Dataset items
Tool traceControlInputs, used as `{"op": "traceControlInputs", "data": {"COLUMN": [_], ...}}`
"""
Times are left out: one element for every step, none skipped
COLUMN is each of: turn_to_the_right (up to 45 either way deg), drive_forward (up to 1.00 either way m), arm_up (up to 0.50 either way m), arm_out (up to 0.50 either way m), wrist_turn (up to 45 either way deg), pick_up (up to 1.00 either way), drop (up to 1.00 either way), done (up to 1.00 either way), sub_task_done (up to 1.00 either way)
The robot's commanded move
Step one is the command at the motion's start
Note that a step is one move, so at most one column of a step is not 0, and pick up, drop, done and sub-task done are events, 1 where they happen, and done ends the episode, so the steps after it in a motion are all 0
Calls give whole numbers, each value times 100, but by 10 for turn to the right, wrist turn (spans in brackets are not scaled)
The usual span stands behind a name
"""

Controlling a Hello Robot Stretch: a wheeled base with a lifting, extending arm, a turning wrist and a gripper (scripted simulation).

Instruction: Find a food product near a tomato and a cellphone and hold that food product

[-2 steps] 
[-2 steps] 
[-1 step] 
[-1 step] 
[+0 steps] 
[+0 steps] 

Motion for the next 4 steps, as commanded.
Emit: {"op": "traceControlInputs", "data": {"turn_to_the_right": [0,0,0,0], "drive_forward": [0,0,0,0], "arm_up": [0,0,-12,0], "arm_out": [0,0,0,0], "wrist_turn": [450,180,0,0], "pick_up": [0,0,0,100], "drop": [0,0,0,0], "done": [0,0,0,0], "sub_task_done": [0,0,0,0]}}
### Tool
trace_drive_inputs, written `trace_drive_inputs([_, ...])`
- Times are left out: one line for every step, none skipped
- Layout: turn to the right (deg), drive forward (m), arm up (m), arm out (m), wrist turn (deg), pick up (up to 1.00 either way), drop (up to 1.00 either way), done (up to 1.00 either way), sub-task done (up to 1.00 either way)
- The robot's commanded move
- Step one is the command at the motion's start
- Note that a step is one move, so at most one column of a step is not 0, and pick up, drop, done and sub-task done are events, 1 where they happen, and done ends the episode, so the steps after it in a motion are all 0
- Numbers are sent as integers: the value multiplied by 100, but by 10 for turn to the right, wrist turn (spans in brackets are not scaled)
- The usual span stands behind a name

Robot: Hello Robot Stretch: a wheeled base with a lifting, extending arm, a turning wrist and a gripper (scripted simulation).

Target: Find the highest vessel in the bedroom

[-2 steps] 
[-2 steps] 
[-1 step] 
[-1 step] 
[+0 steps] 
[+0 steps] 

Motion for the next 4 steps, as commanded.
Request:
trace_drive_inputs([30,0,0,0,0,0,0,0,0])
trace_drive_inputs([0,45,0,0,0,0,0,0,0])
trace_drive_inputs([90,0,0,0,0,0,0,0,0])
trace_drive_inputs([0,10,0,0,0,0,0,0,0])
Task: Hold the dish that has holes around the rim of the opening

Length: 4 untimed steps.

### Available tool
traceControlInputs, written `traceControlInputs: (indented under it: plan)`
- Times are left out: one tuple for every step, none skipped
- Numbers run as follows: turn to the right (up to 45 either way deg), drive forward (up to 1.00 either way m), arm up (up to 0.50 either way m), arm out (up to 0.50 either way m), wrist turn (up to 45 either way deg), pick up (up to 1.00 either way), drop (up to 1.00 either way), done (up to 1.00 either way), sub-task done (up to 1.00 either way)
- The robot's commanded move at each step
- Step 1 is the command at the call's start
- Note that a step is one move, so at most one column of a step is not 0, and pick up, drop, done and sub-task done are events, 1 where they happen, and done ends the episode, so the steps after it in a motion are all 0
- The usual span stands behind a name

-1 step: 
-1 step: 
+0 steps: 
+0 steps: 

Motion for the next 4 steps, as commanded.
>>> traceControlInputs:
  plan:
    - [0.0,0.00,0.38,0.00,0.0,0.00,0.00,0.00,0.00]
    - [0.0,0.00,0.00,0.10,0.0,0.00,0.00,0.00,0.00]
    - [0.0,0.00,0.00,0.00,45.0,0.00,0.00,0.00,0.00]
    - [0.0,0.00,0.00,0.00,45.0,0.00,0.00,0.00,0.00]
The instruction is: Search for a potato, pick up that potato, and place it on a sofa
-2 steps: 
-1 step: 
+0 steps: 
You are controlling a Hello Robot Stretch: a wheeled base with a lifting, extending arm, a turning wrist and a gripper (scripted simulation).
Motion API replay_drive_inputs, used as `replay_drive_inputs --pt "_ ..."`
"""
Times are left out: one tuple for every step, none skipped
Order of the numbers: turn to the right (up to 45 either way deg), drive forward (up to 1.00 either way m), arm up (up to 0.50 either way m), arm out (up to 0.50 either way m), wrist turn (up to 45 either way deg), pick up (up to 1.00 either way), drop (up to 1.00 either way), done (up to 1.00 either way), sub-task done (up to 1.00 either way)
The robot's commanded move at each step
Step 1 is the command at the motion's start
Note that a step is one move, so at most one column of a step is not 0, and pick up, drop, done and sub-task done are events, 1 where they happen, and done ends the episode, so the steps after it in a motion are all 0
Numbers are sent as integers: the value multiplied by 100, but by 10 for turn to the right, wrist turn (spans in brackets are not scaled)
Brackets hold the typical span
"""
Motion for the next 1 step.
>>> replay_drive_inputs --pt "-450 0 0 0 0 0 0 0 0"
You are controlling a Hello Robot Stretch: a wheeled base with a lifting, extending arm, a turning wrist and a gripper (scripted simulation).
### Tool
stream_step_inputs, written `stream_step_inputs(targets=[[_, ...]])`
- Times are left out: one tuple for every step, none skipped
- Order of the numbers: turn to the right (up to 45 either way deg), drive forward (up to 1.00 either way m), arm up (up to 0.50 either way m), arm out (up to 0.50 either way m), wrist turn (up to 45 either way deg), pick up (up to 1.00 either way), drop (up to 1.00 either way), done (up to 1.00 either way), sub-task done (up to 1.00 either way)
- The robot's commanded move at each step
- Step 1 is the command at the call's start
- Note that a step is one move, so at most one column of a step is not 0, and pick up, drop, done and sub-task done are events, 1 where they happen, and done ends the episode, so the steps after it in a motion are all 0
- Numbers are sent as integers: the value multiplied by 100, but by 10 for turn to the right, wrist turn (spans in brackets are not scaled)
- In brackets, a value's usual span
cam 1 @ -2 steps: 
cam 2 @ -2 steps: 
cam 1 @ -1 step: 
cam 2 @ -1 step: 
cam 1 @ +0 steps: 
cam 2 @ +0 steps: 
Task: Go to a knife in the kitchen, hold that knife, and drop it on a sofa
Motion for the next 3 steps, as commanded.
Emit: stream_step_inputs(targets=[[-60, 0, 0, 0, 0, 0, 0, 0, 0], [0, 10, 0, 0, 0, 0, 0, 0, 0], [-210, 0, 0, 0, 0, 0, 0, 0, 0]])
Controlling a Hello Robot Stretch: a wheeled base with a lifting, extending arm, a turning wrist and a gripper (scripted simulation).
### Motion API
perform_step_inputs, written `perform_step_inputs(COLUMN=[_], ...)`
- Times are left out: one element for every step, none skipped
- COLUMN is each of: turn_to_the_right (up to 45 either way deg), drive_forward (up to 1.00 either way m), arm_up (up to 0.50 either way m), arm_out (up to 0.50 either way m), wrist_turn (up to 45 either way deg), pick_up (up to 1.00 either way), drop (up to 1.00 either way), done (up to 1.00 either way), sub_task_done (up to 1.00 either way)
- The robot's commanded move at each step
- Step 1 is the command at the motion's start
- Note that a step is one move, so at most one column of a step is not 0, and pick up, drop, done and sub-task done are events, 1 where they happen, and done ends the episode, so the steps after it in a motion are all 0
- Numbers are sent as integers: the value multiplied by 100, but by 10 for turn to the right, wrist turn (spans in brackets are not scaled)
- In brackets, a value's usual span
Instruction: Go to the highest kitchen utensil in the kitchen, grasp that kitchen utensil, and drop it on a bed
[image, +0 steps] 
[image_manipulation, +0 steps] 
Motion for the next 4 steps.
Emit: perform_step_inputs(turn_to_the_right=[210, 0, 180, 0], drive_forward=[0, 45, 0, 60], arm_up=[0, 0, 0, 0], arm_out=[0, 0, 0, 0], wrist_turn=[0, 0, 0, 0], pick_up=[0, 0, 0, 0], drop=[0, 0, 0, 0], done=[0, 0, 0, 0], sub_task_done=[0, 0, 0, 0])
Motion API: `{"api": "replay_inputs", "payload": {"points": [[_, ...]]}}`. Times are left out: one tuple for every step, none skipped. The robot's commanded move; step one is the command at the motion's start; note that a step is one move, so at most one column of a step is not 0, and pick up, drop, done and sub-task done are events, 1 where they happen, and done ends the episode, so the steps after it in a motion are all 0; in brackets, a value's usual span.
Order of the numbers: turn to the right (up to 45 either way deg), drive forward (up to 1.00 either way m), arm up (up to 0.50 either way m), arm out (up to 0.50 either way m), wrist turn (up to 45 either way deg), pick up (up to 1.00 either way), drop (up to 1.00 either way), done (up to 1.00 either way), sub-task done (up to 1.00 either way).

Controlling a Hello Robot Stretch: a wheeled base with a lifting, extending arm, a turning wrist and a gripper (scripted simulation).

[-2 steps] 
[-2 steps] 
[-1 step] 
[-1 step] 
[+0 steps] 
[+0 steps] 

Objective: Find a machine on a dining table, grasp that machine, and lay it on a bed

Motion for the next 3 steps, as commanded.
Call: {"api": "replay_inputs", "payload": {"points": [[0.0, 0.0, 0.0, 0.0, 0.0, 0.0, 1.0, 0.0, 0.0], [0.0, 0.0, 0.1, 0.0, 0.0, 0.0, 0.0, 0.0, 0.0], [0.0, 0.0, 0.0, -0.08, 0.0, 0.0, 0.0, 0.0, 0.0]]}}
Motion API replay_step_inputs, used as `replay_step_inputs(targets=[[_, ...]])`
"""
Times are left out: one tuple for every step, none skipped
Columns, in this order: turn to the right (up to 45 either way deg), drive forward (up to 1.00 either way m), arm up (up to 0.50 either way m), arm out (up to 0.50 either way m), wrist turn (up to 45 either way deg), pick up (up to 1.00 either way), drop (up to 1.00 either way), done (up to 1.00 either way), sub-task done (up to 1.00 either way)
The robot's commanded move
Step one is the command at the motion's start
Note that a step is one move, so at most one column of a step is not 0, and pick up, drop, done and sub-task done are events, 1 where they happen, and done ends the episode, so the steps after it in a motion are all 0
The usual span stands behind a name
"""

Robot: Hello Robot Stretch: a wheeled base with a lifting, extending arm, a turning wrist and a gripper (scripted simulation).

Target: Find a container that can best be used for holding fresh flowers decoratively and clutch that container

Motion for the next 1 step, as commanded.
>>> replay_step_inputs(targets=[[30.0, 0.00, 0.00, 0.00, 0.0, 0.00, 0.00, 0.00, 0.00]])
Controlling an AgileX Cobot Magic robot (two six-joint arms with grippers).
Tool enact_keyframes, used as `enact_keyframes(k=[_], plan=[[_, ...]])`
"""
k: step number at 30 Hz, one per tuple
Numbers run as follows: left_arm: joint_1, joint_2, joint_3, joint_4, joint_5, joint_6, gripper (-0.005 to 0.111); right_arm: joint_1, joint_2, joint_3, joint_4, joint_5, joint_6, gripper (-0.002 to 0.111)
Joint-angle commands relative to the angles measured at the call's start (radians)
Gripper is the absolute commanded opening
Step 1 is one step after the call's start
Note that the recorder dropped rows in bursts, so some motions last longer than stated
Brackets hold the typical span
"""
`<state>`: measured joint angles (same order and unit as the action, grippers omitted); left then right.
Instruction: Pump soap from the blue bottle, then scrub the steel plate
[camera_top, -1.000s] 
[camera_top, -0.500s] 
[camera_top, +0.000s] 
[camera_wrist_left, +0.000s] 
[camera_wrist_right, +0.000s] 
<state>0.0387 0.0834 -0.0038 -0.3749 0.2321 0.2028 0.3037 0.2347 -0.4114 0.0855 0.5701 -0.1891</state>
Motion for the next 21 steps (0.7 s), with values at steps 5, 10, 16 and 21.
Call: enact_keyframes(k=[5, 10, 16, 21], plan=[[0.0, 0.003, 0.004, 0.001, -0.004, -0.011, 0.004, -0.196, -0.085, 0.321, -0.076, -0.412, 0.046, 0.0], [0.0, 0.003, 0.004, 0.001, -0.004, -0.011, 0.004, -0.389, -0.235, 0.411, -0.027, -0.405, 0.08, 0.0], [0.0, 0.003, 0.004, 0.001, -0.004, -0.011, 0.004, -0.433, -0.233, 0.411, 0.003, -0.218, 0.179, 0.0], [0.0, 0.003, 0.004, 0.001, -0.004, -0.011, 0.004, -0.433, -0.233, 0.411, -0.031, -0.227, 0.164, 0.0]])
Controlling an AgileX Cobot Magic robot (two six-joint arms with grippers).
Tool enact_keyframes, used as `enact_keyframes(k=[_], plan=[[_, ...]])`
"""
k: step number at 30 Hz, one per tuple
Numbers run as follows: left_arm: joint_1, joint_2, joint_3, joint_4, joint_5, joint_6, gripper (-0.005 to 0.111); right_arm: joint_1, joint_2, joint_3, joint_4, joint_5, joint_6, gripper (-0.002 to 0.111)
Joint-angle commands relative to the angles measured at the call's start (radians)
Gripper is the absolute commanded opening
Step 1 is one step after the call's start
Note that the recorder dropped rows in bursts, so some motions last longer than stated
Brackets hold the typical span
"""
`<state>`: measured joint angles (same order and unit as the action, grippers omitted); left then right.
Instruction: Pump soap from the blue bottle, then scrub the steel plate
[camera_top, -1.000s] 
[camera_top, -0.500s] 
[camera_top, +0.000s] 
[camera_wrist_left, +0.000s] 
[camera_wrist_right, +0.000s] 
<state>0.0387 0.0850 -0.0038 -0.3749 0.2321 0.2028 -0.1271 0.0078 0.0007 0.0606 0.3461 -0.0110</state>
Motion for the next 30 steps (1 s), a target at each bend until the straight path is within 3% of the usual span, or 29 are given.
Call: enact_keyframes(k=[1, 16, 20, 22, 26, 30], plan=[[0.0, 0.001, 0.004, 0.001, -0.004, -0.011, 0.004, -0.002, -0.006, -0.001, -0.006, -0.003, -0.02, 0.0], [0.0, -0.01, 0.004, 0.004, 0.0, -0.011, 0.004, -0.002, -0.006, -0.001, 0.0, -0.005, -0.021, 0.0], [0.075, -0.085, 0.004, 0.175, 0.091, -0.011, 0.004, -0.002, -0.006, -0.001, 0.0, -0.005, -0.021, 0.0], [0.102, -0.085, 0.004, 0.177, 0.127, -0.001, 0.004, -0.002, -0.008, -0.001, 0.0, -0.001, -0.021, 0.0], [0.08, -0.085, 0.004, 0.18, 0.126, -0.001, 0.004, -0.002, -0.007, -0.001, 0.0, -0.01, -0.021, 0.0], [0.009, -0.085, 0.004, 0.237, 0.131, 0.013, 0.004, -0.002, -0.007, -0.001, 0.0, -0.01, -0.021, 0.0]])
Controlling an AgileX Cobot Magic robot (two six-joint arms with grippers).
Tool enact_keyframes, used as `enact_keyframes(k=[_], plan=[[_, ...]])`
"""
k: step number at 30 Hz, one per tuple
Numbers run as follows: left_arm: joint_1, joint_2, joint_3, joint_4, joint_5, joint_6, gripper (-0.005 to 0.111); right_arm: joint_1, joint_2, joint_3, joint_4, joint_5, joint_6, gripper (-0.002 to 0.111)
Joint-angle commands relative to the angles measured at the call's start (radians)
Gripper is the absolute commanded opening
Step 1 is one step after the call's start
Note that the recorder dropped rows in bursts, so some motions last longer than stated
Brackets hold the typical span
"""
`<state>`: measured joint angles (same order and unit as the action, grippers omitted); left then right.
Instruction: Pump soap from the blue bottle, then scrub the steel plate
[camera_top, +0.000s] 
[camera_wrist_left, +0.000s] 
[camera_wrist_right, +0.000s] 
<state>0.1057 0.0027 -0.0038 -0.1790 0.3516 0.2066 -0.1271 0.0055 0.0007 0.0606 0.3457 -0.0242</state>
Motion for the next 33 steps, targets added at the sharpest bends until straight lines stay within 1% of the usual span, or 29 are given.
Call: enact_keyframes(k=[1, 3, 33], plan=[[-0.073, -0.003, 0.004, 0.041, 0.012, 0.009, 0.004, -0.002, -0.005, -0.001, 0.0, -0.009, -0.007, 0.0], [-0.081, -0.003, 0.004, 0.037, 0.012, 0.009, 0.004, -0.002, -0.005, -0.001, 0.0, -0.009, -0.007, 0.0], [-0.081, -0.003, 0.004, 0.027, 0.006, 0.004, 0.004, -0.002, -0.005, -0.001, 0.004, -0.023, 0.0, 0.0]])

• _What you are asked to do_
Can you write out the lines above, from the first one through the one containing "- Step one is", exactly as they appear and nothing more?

• _Written response_
Tool traceControlInputs, used as `{"op": "traceControlInputs", "data": {"COLUMN": [_], ...}}`
"""
Times are left out: one element for every step, none skipped
COLUMN is each of: turn_to_the_right (up to 45 either way deg), drive_forward (up to 1.00 either way m), arm_up (up to 0.50 either way m), arm_out (up to 0.50 either way m), wrist_turn (up to 45 either way deg), pick_up (up to 1.00 either way), drop (up to 1.00 either way), done (up to 1.00 either way), sub_task_done (up to 1.00 either way)
The robot's commanded move
Step one is the command at the motion's start
Note that a step is one move, so at most one column of a step is not 0, and pick up, drop, done and sub-task done are events, 1 where they happen, and done ends the episode, so the steps after it in a motion are all 0
Calls give whole numbers, each value times 100, but by 10 for turn to the right, wrist turn (spans in brackets are not scaled)
The usual span stands behind a name
"""

Controlling a Hello Robot Stretch: a wheeled base with a lifting, extending arm, a turning wrist and a gripper (scripted simulation).

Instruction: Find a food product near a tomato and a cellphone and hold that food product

[-2 steps] 
[-2 steps] 
[-1 step] 
[-1 step] 
[+0 steps] 
[+0 steps] 

Motion for the next 4 steps, as commanded.
Emit: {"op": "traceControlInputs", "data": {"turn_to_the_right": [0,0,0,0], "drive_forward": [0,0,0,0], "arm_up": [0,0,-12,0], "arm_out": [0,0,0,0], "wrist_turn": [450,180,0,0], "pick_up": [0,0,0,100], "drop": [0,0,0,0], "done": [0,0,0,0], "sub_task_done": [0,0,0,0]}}
### Tool
trace_drive_inputs, written `trace_drive_inputs([_, ...])`
- Times are left out: one line for every step, none skipped
- Layout: turn to the right (deg), drive forward (m), arm up (m), arm out (m), wrist turn (deg), pick up (up to 1.00 either way), drop (up to 1.00 either way), done (up to 1.00 either way), sub-task done (up to 1.00 either way)
- The robot's commanded move
- Step one is the command at the motion's start

Output for this exercise is now complete.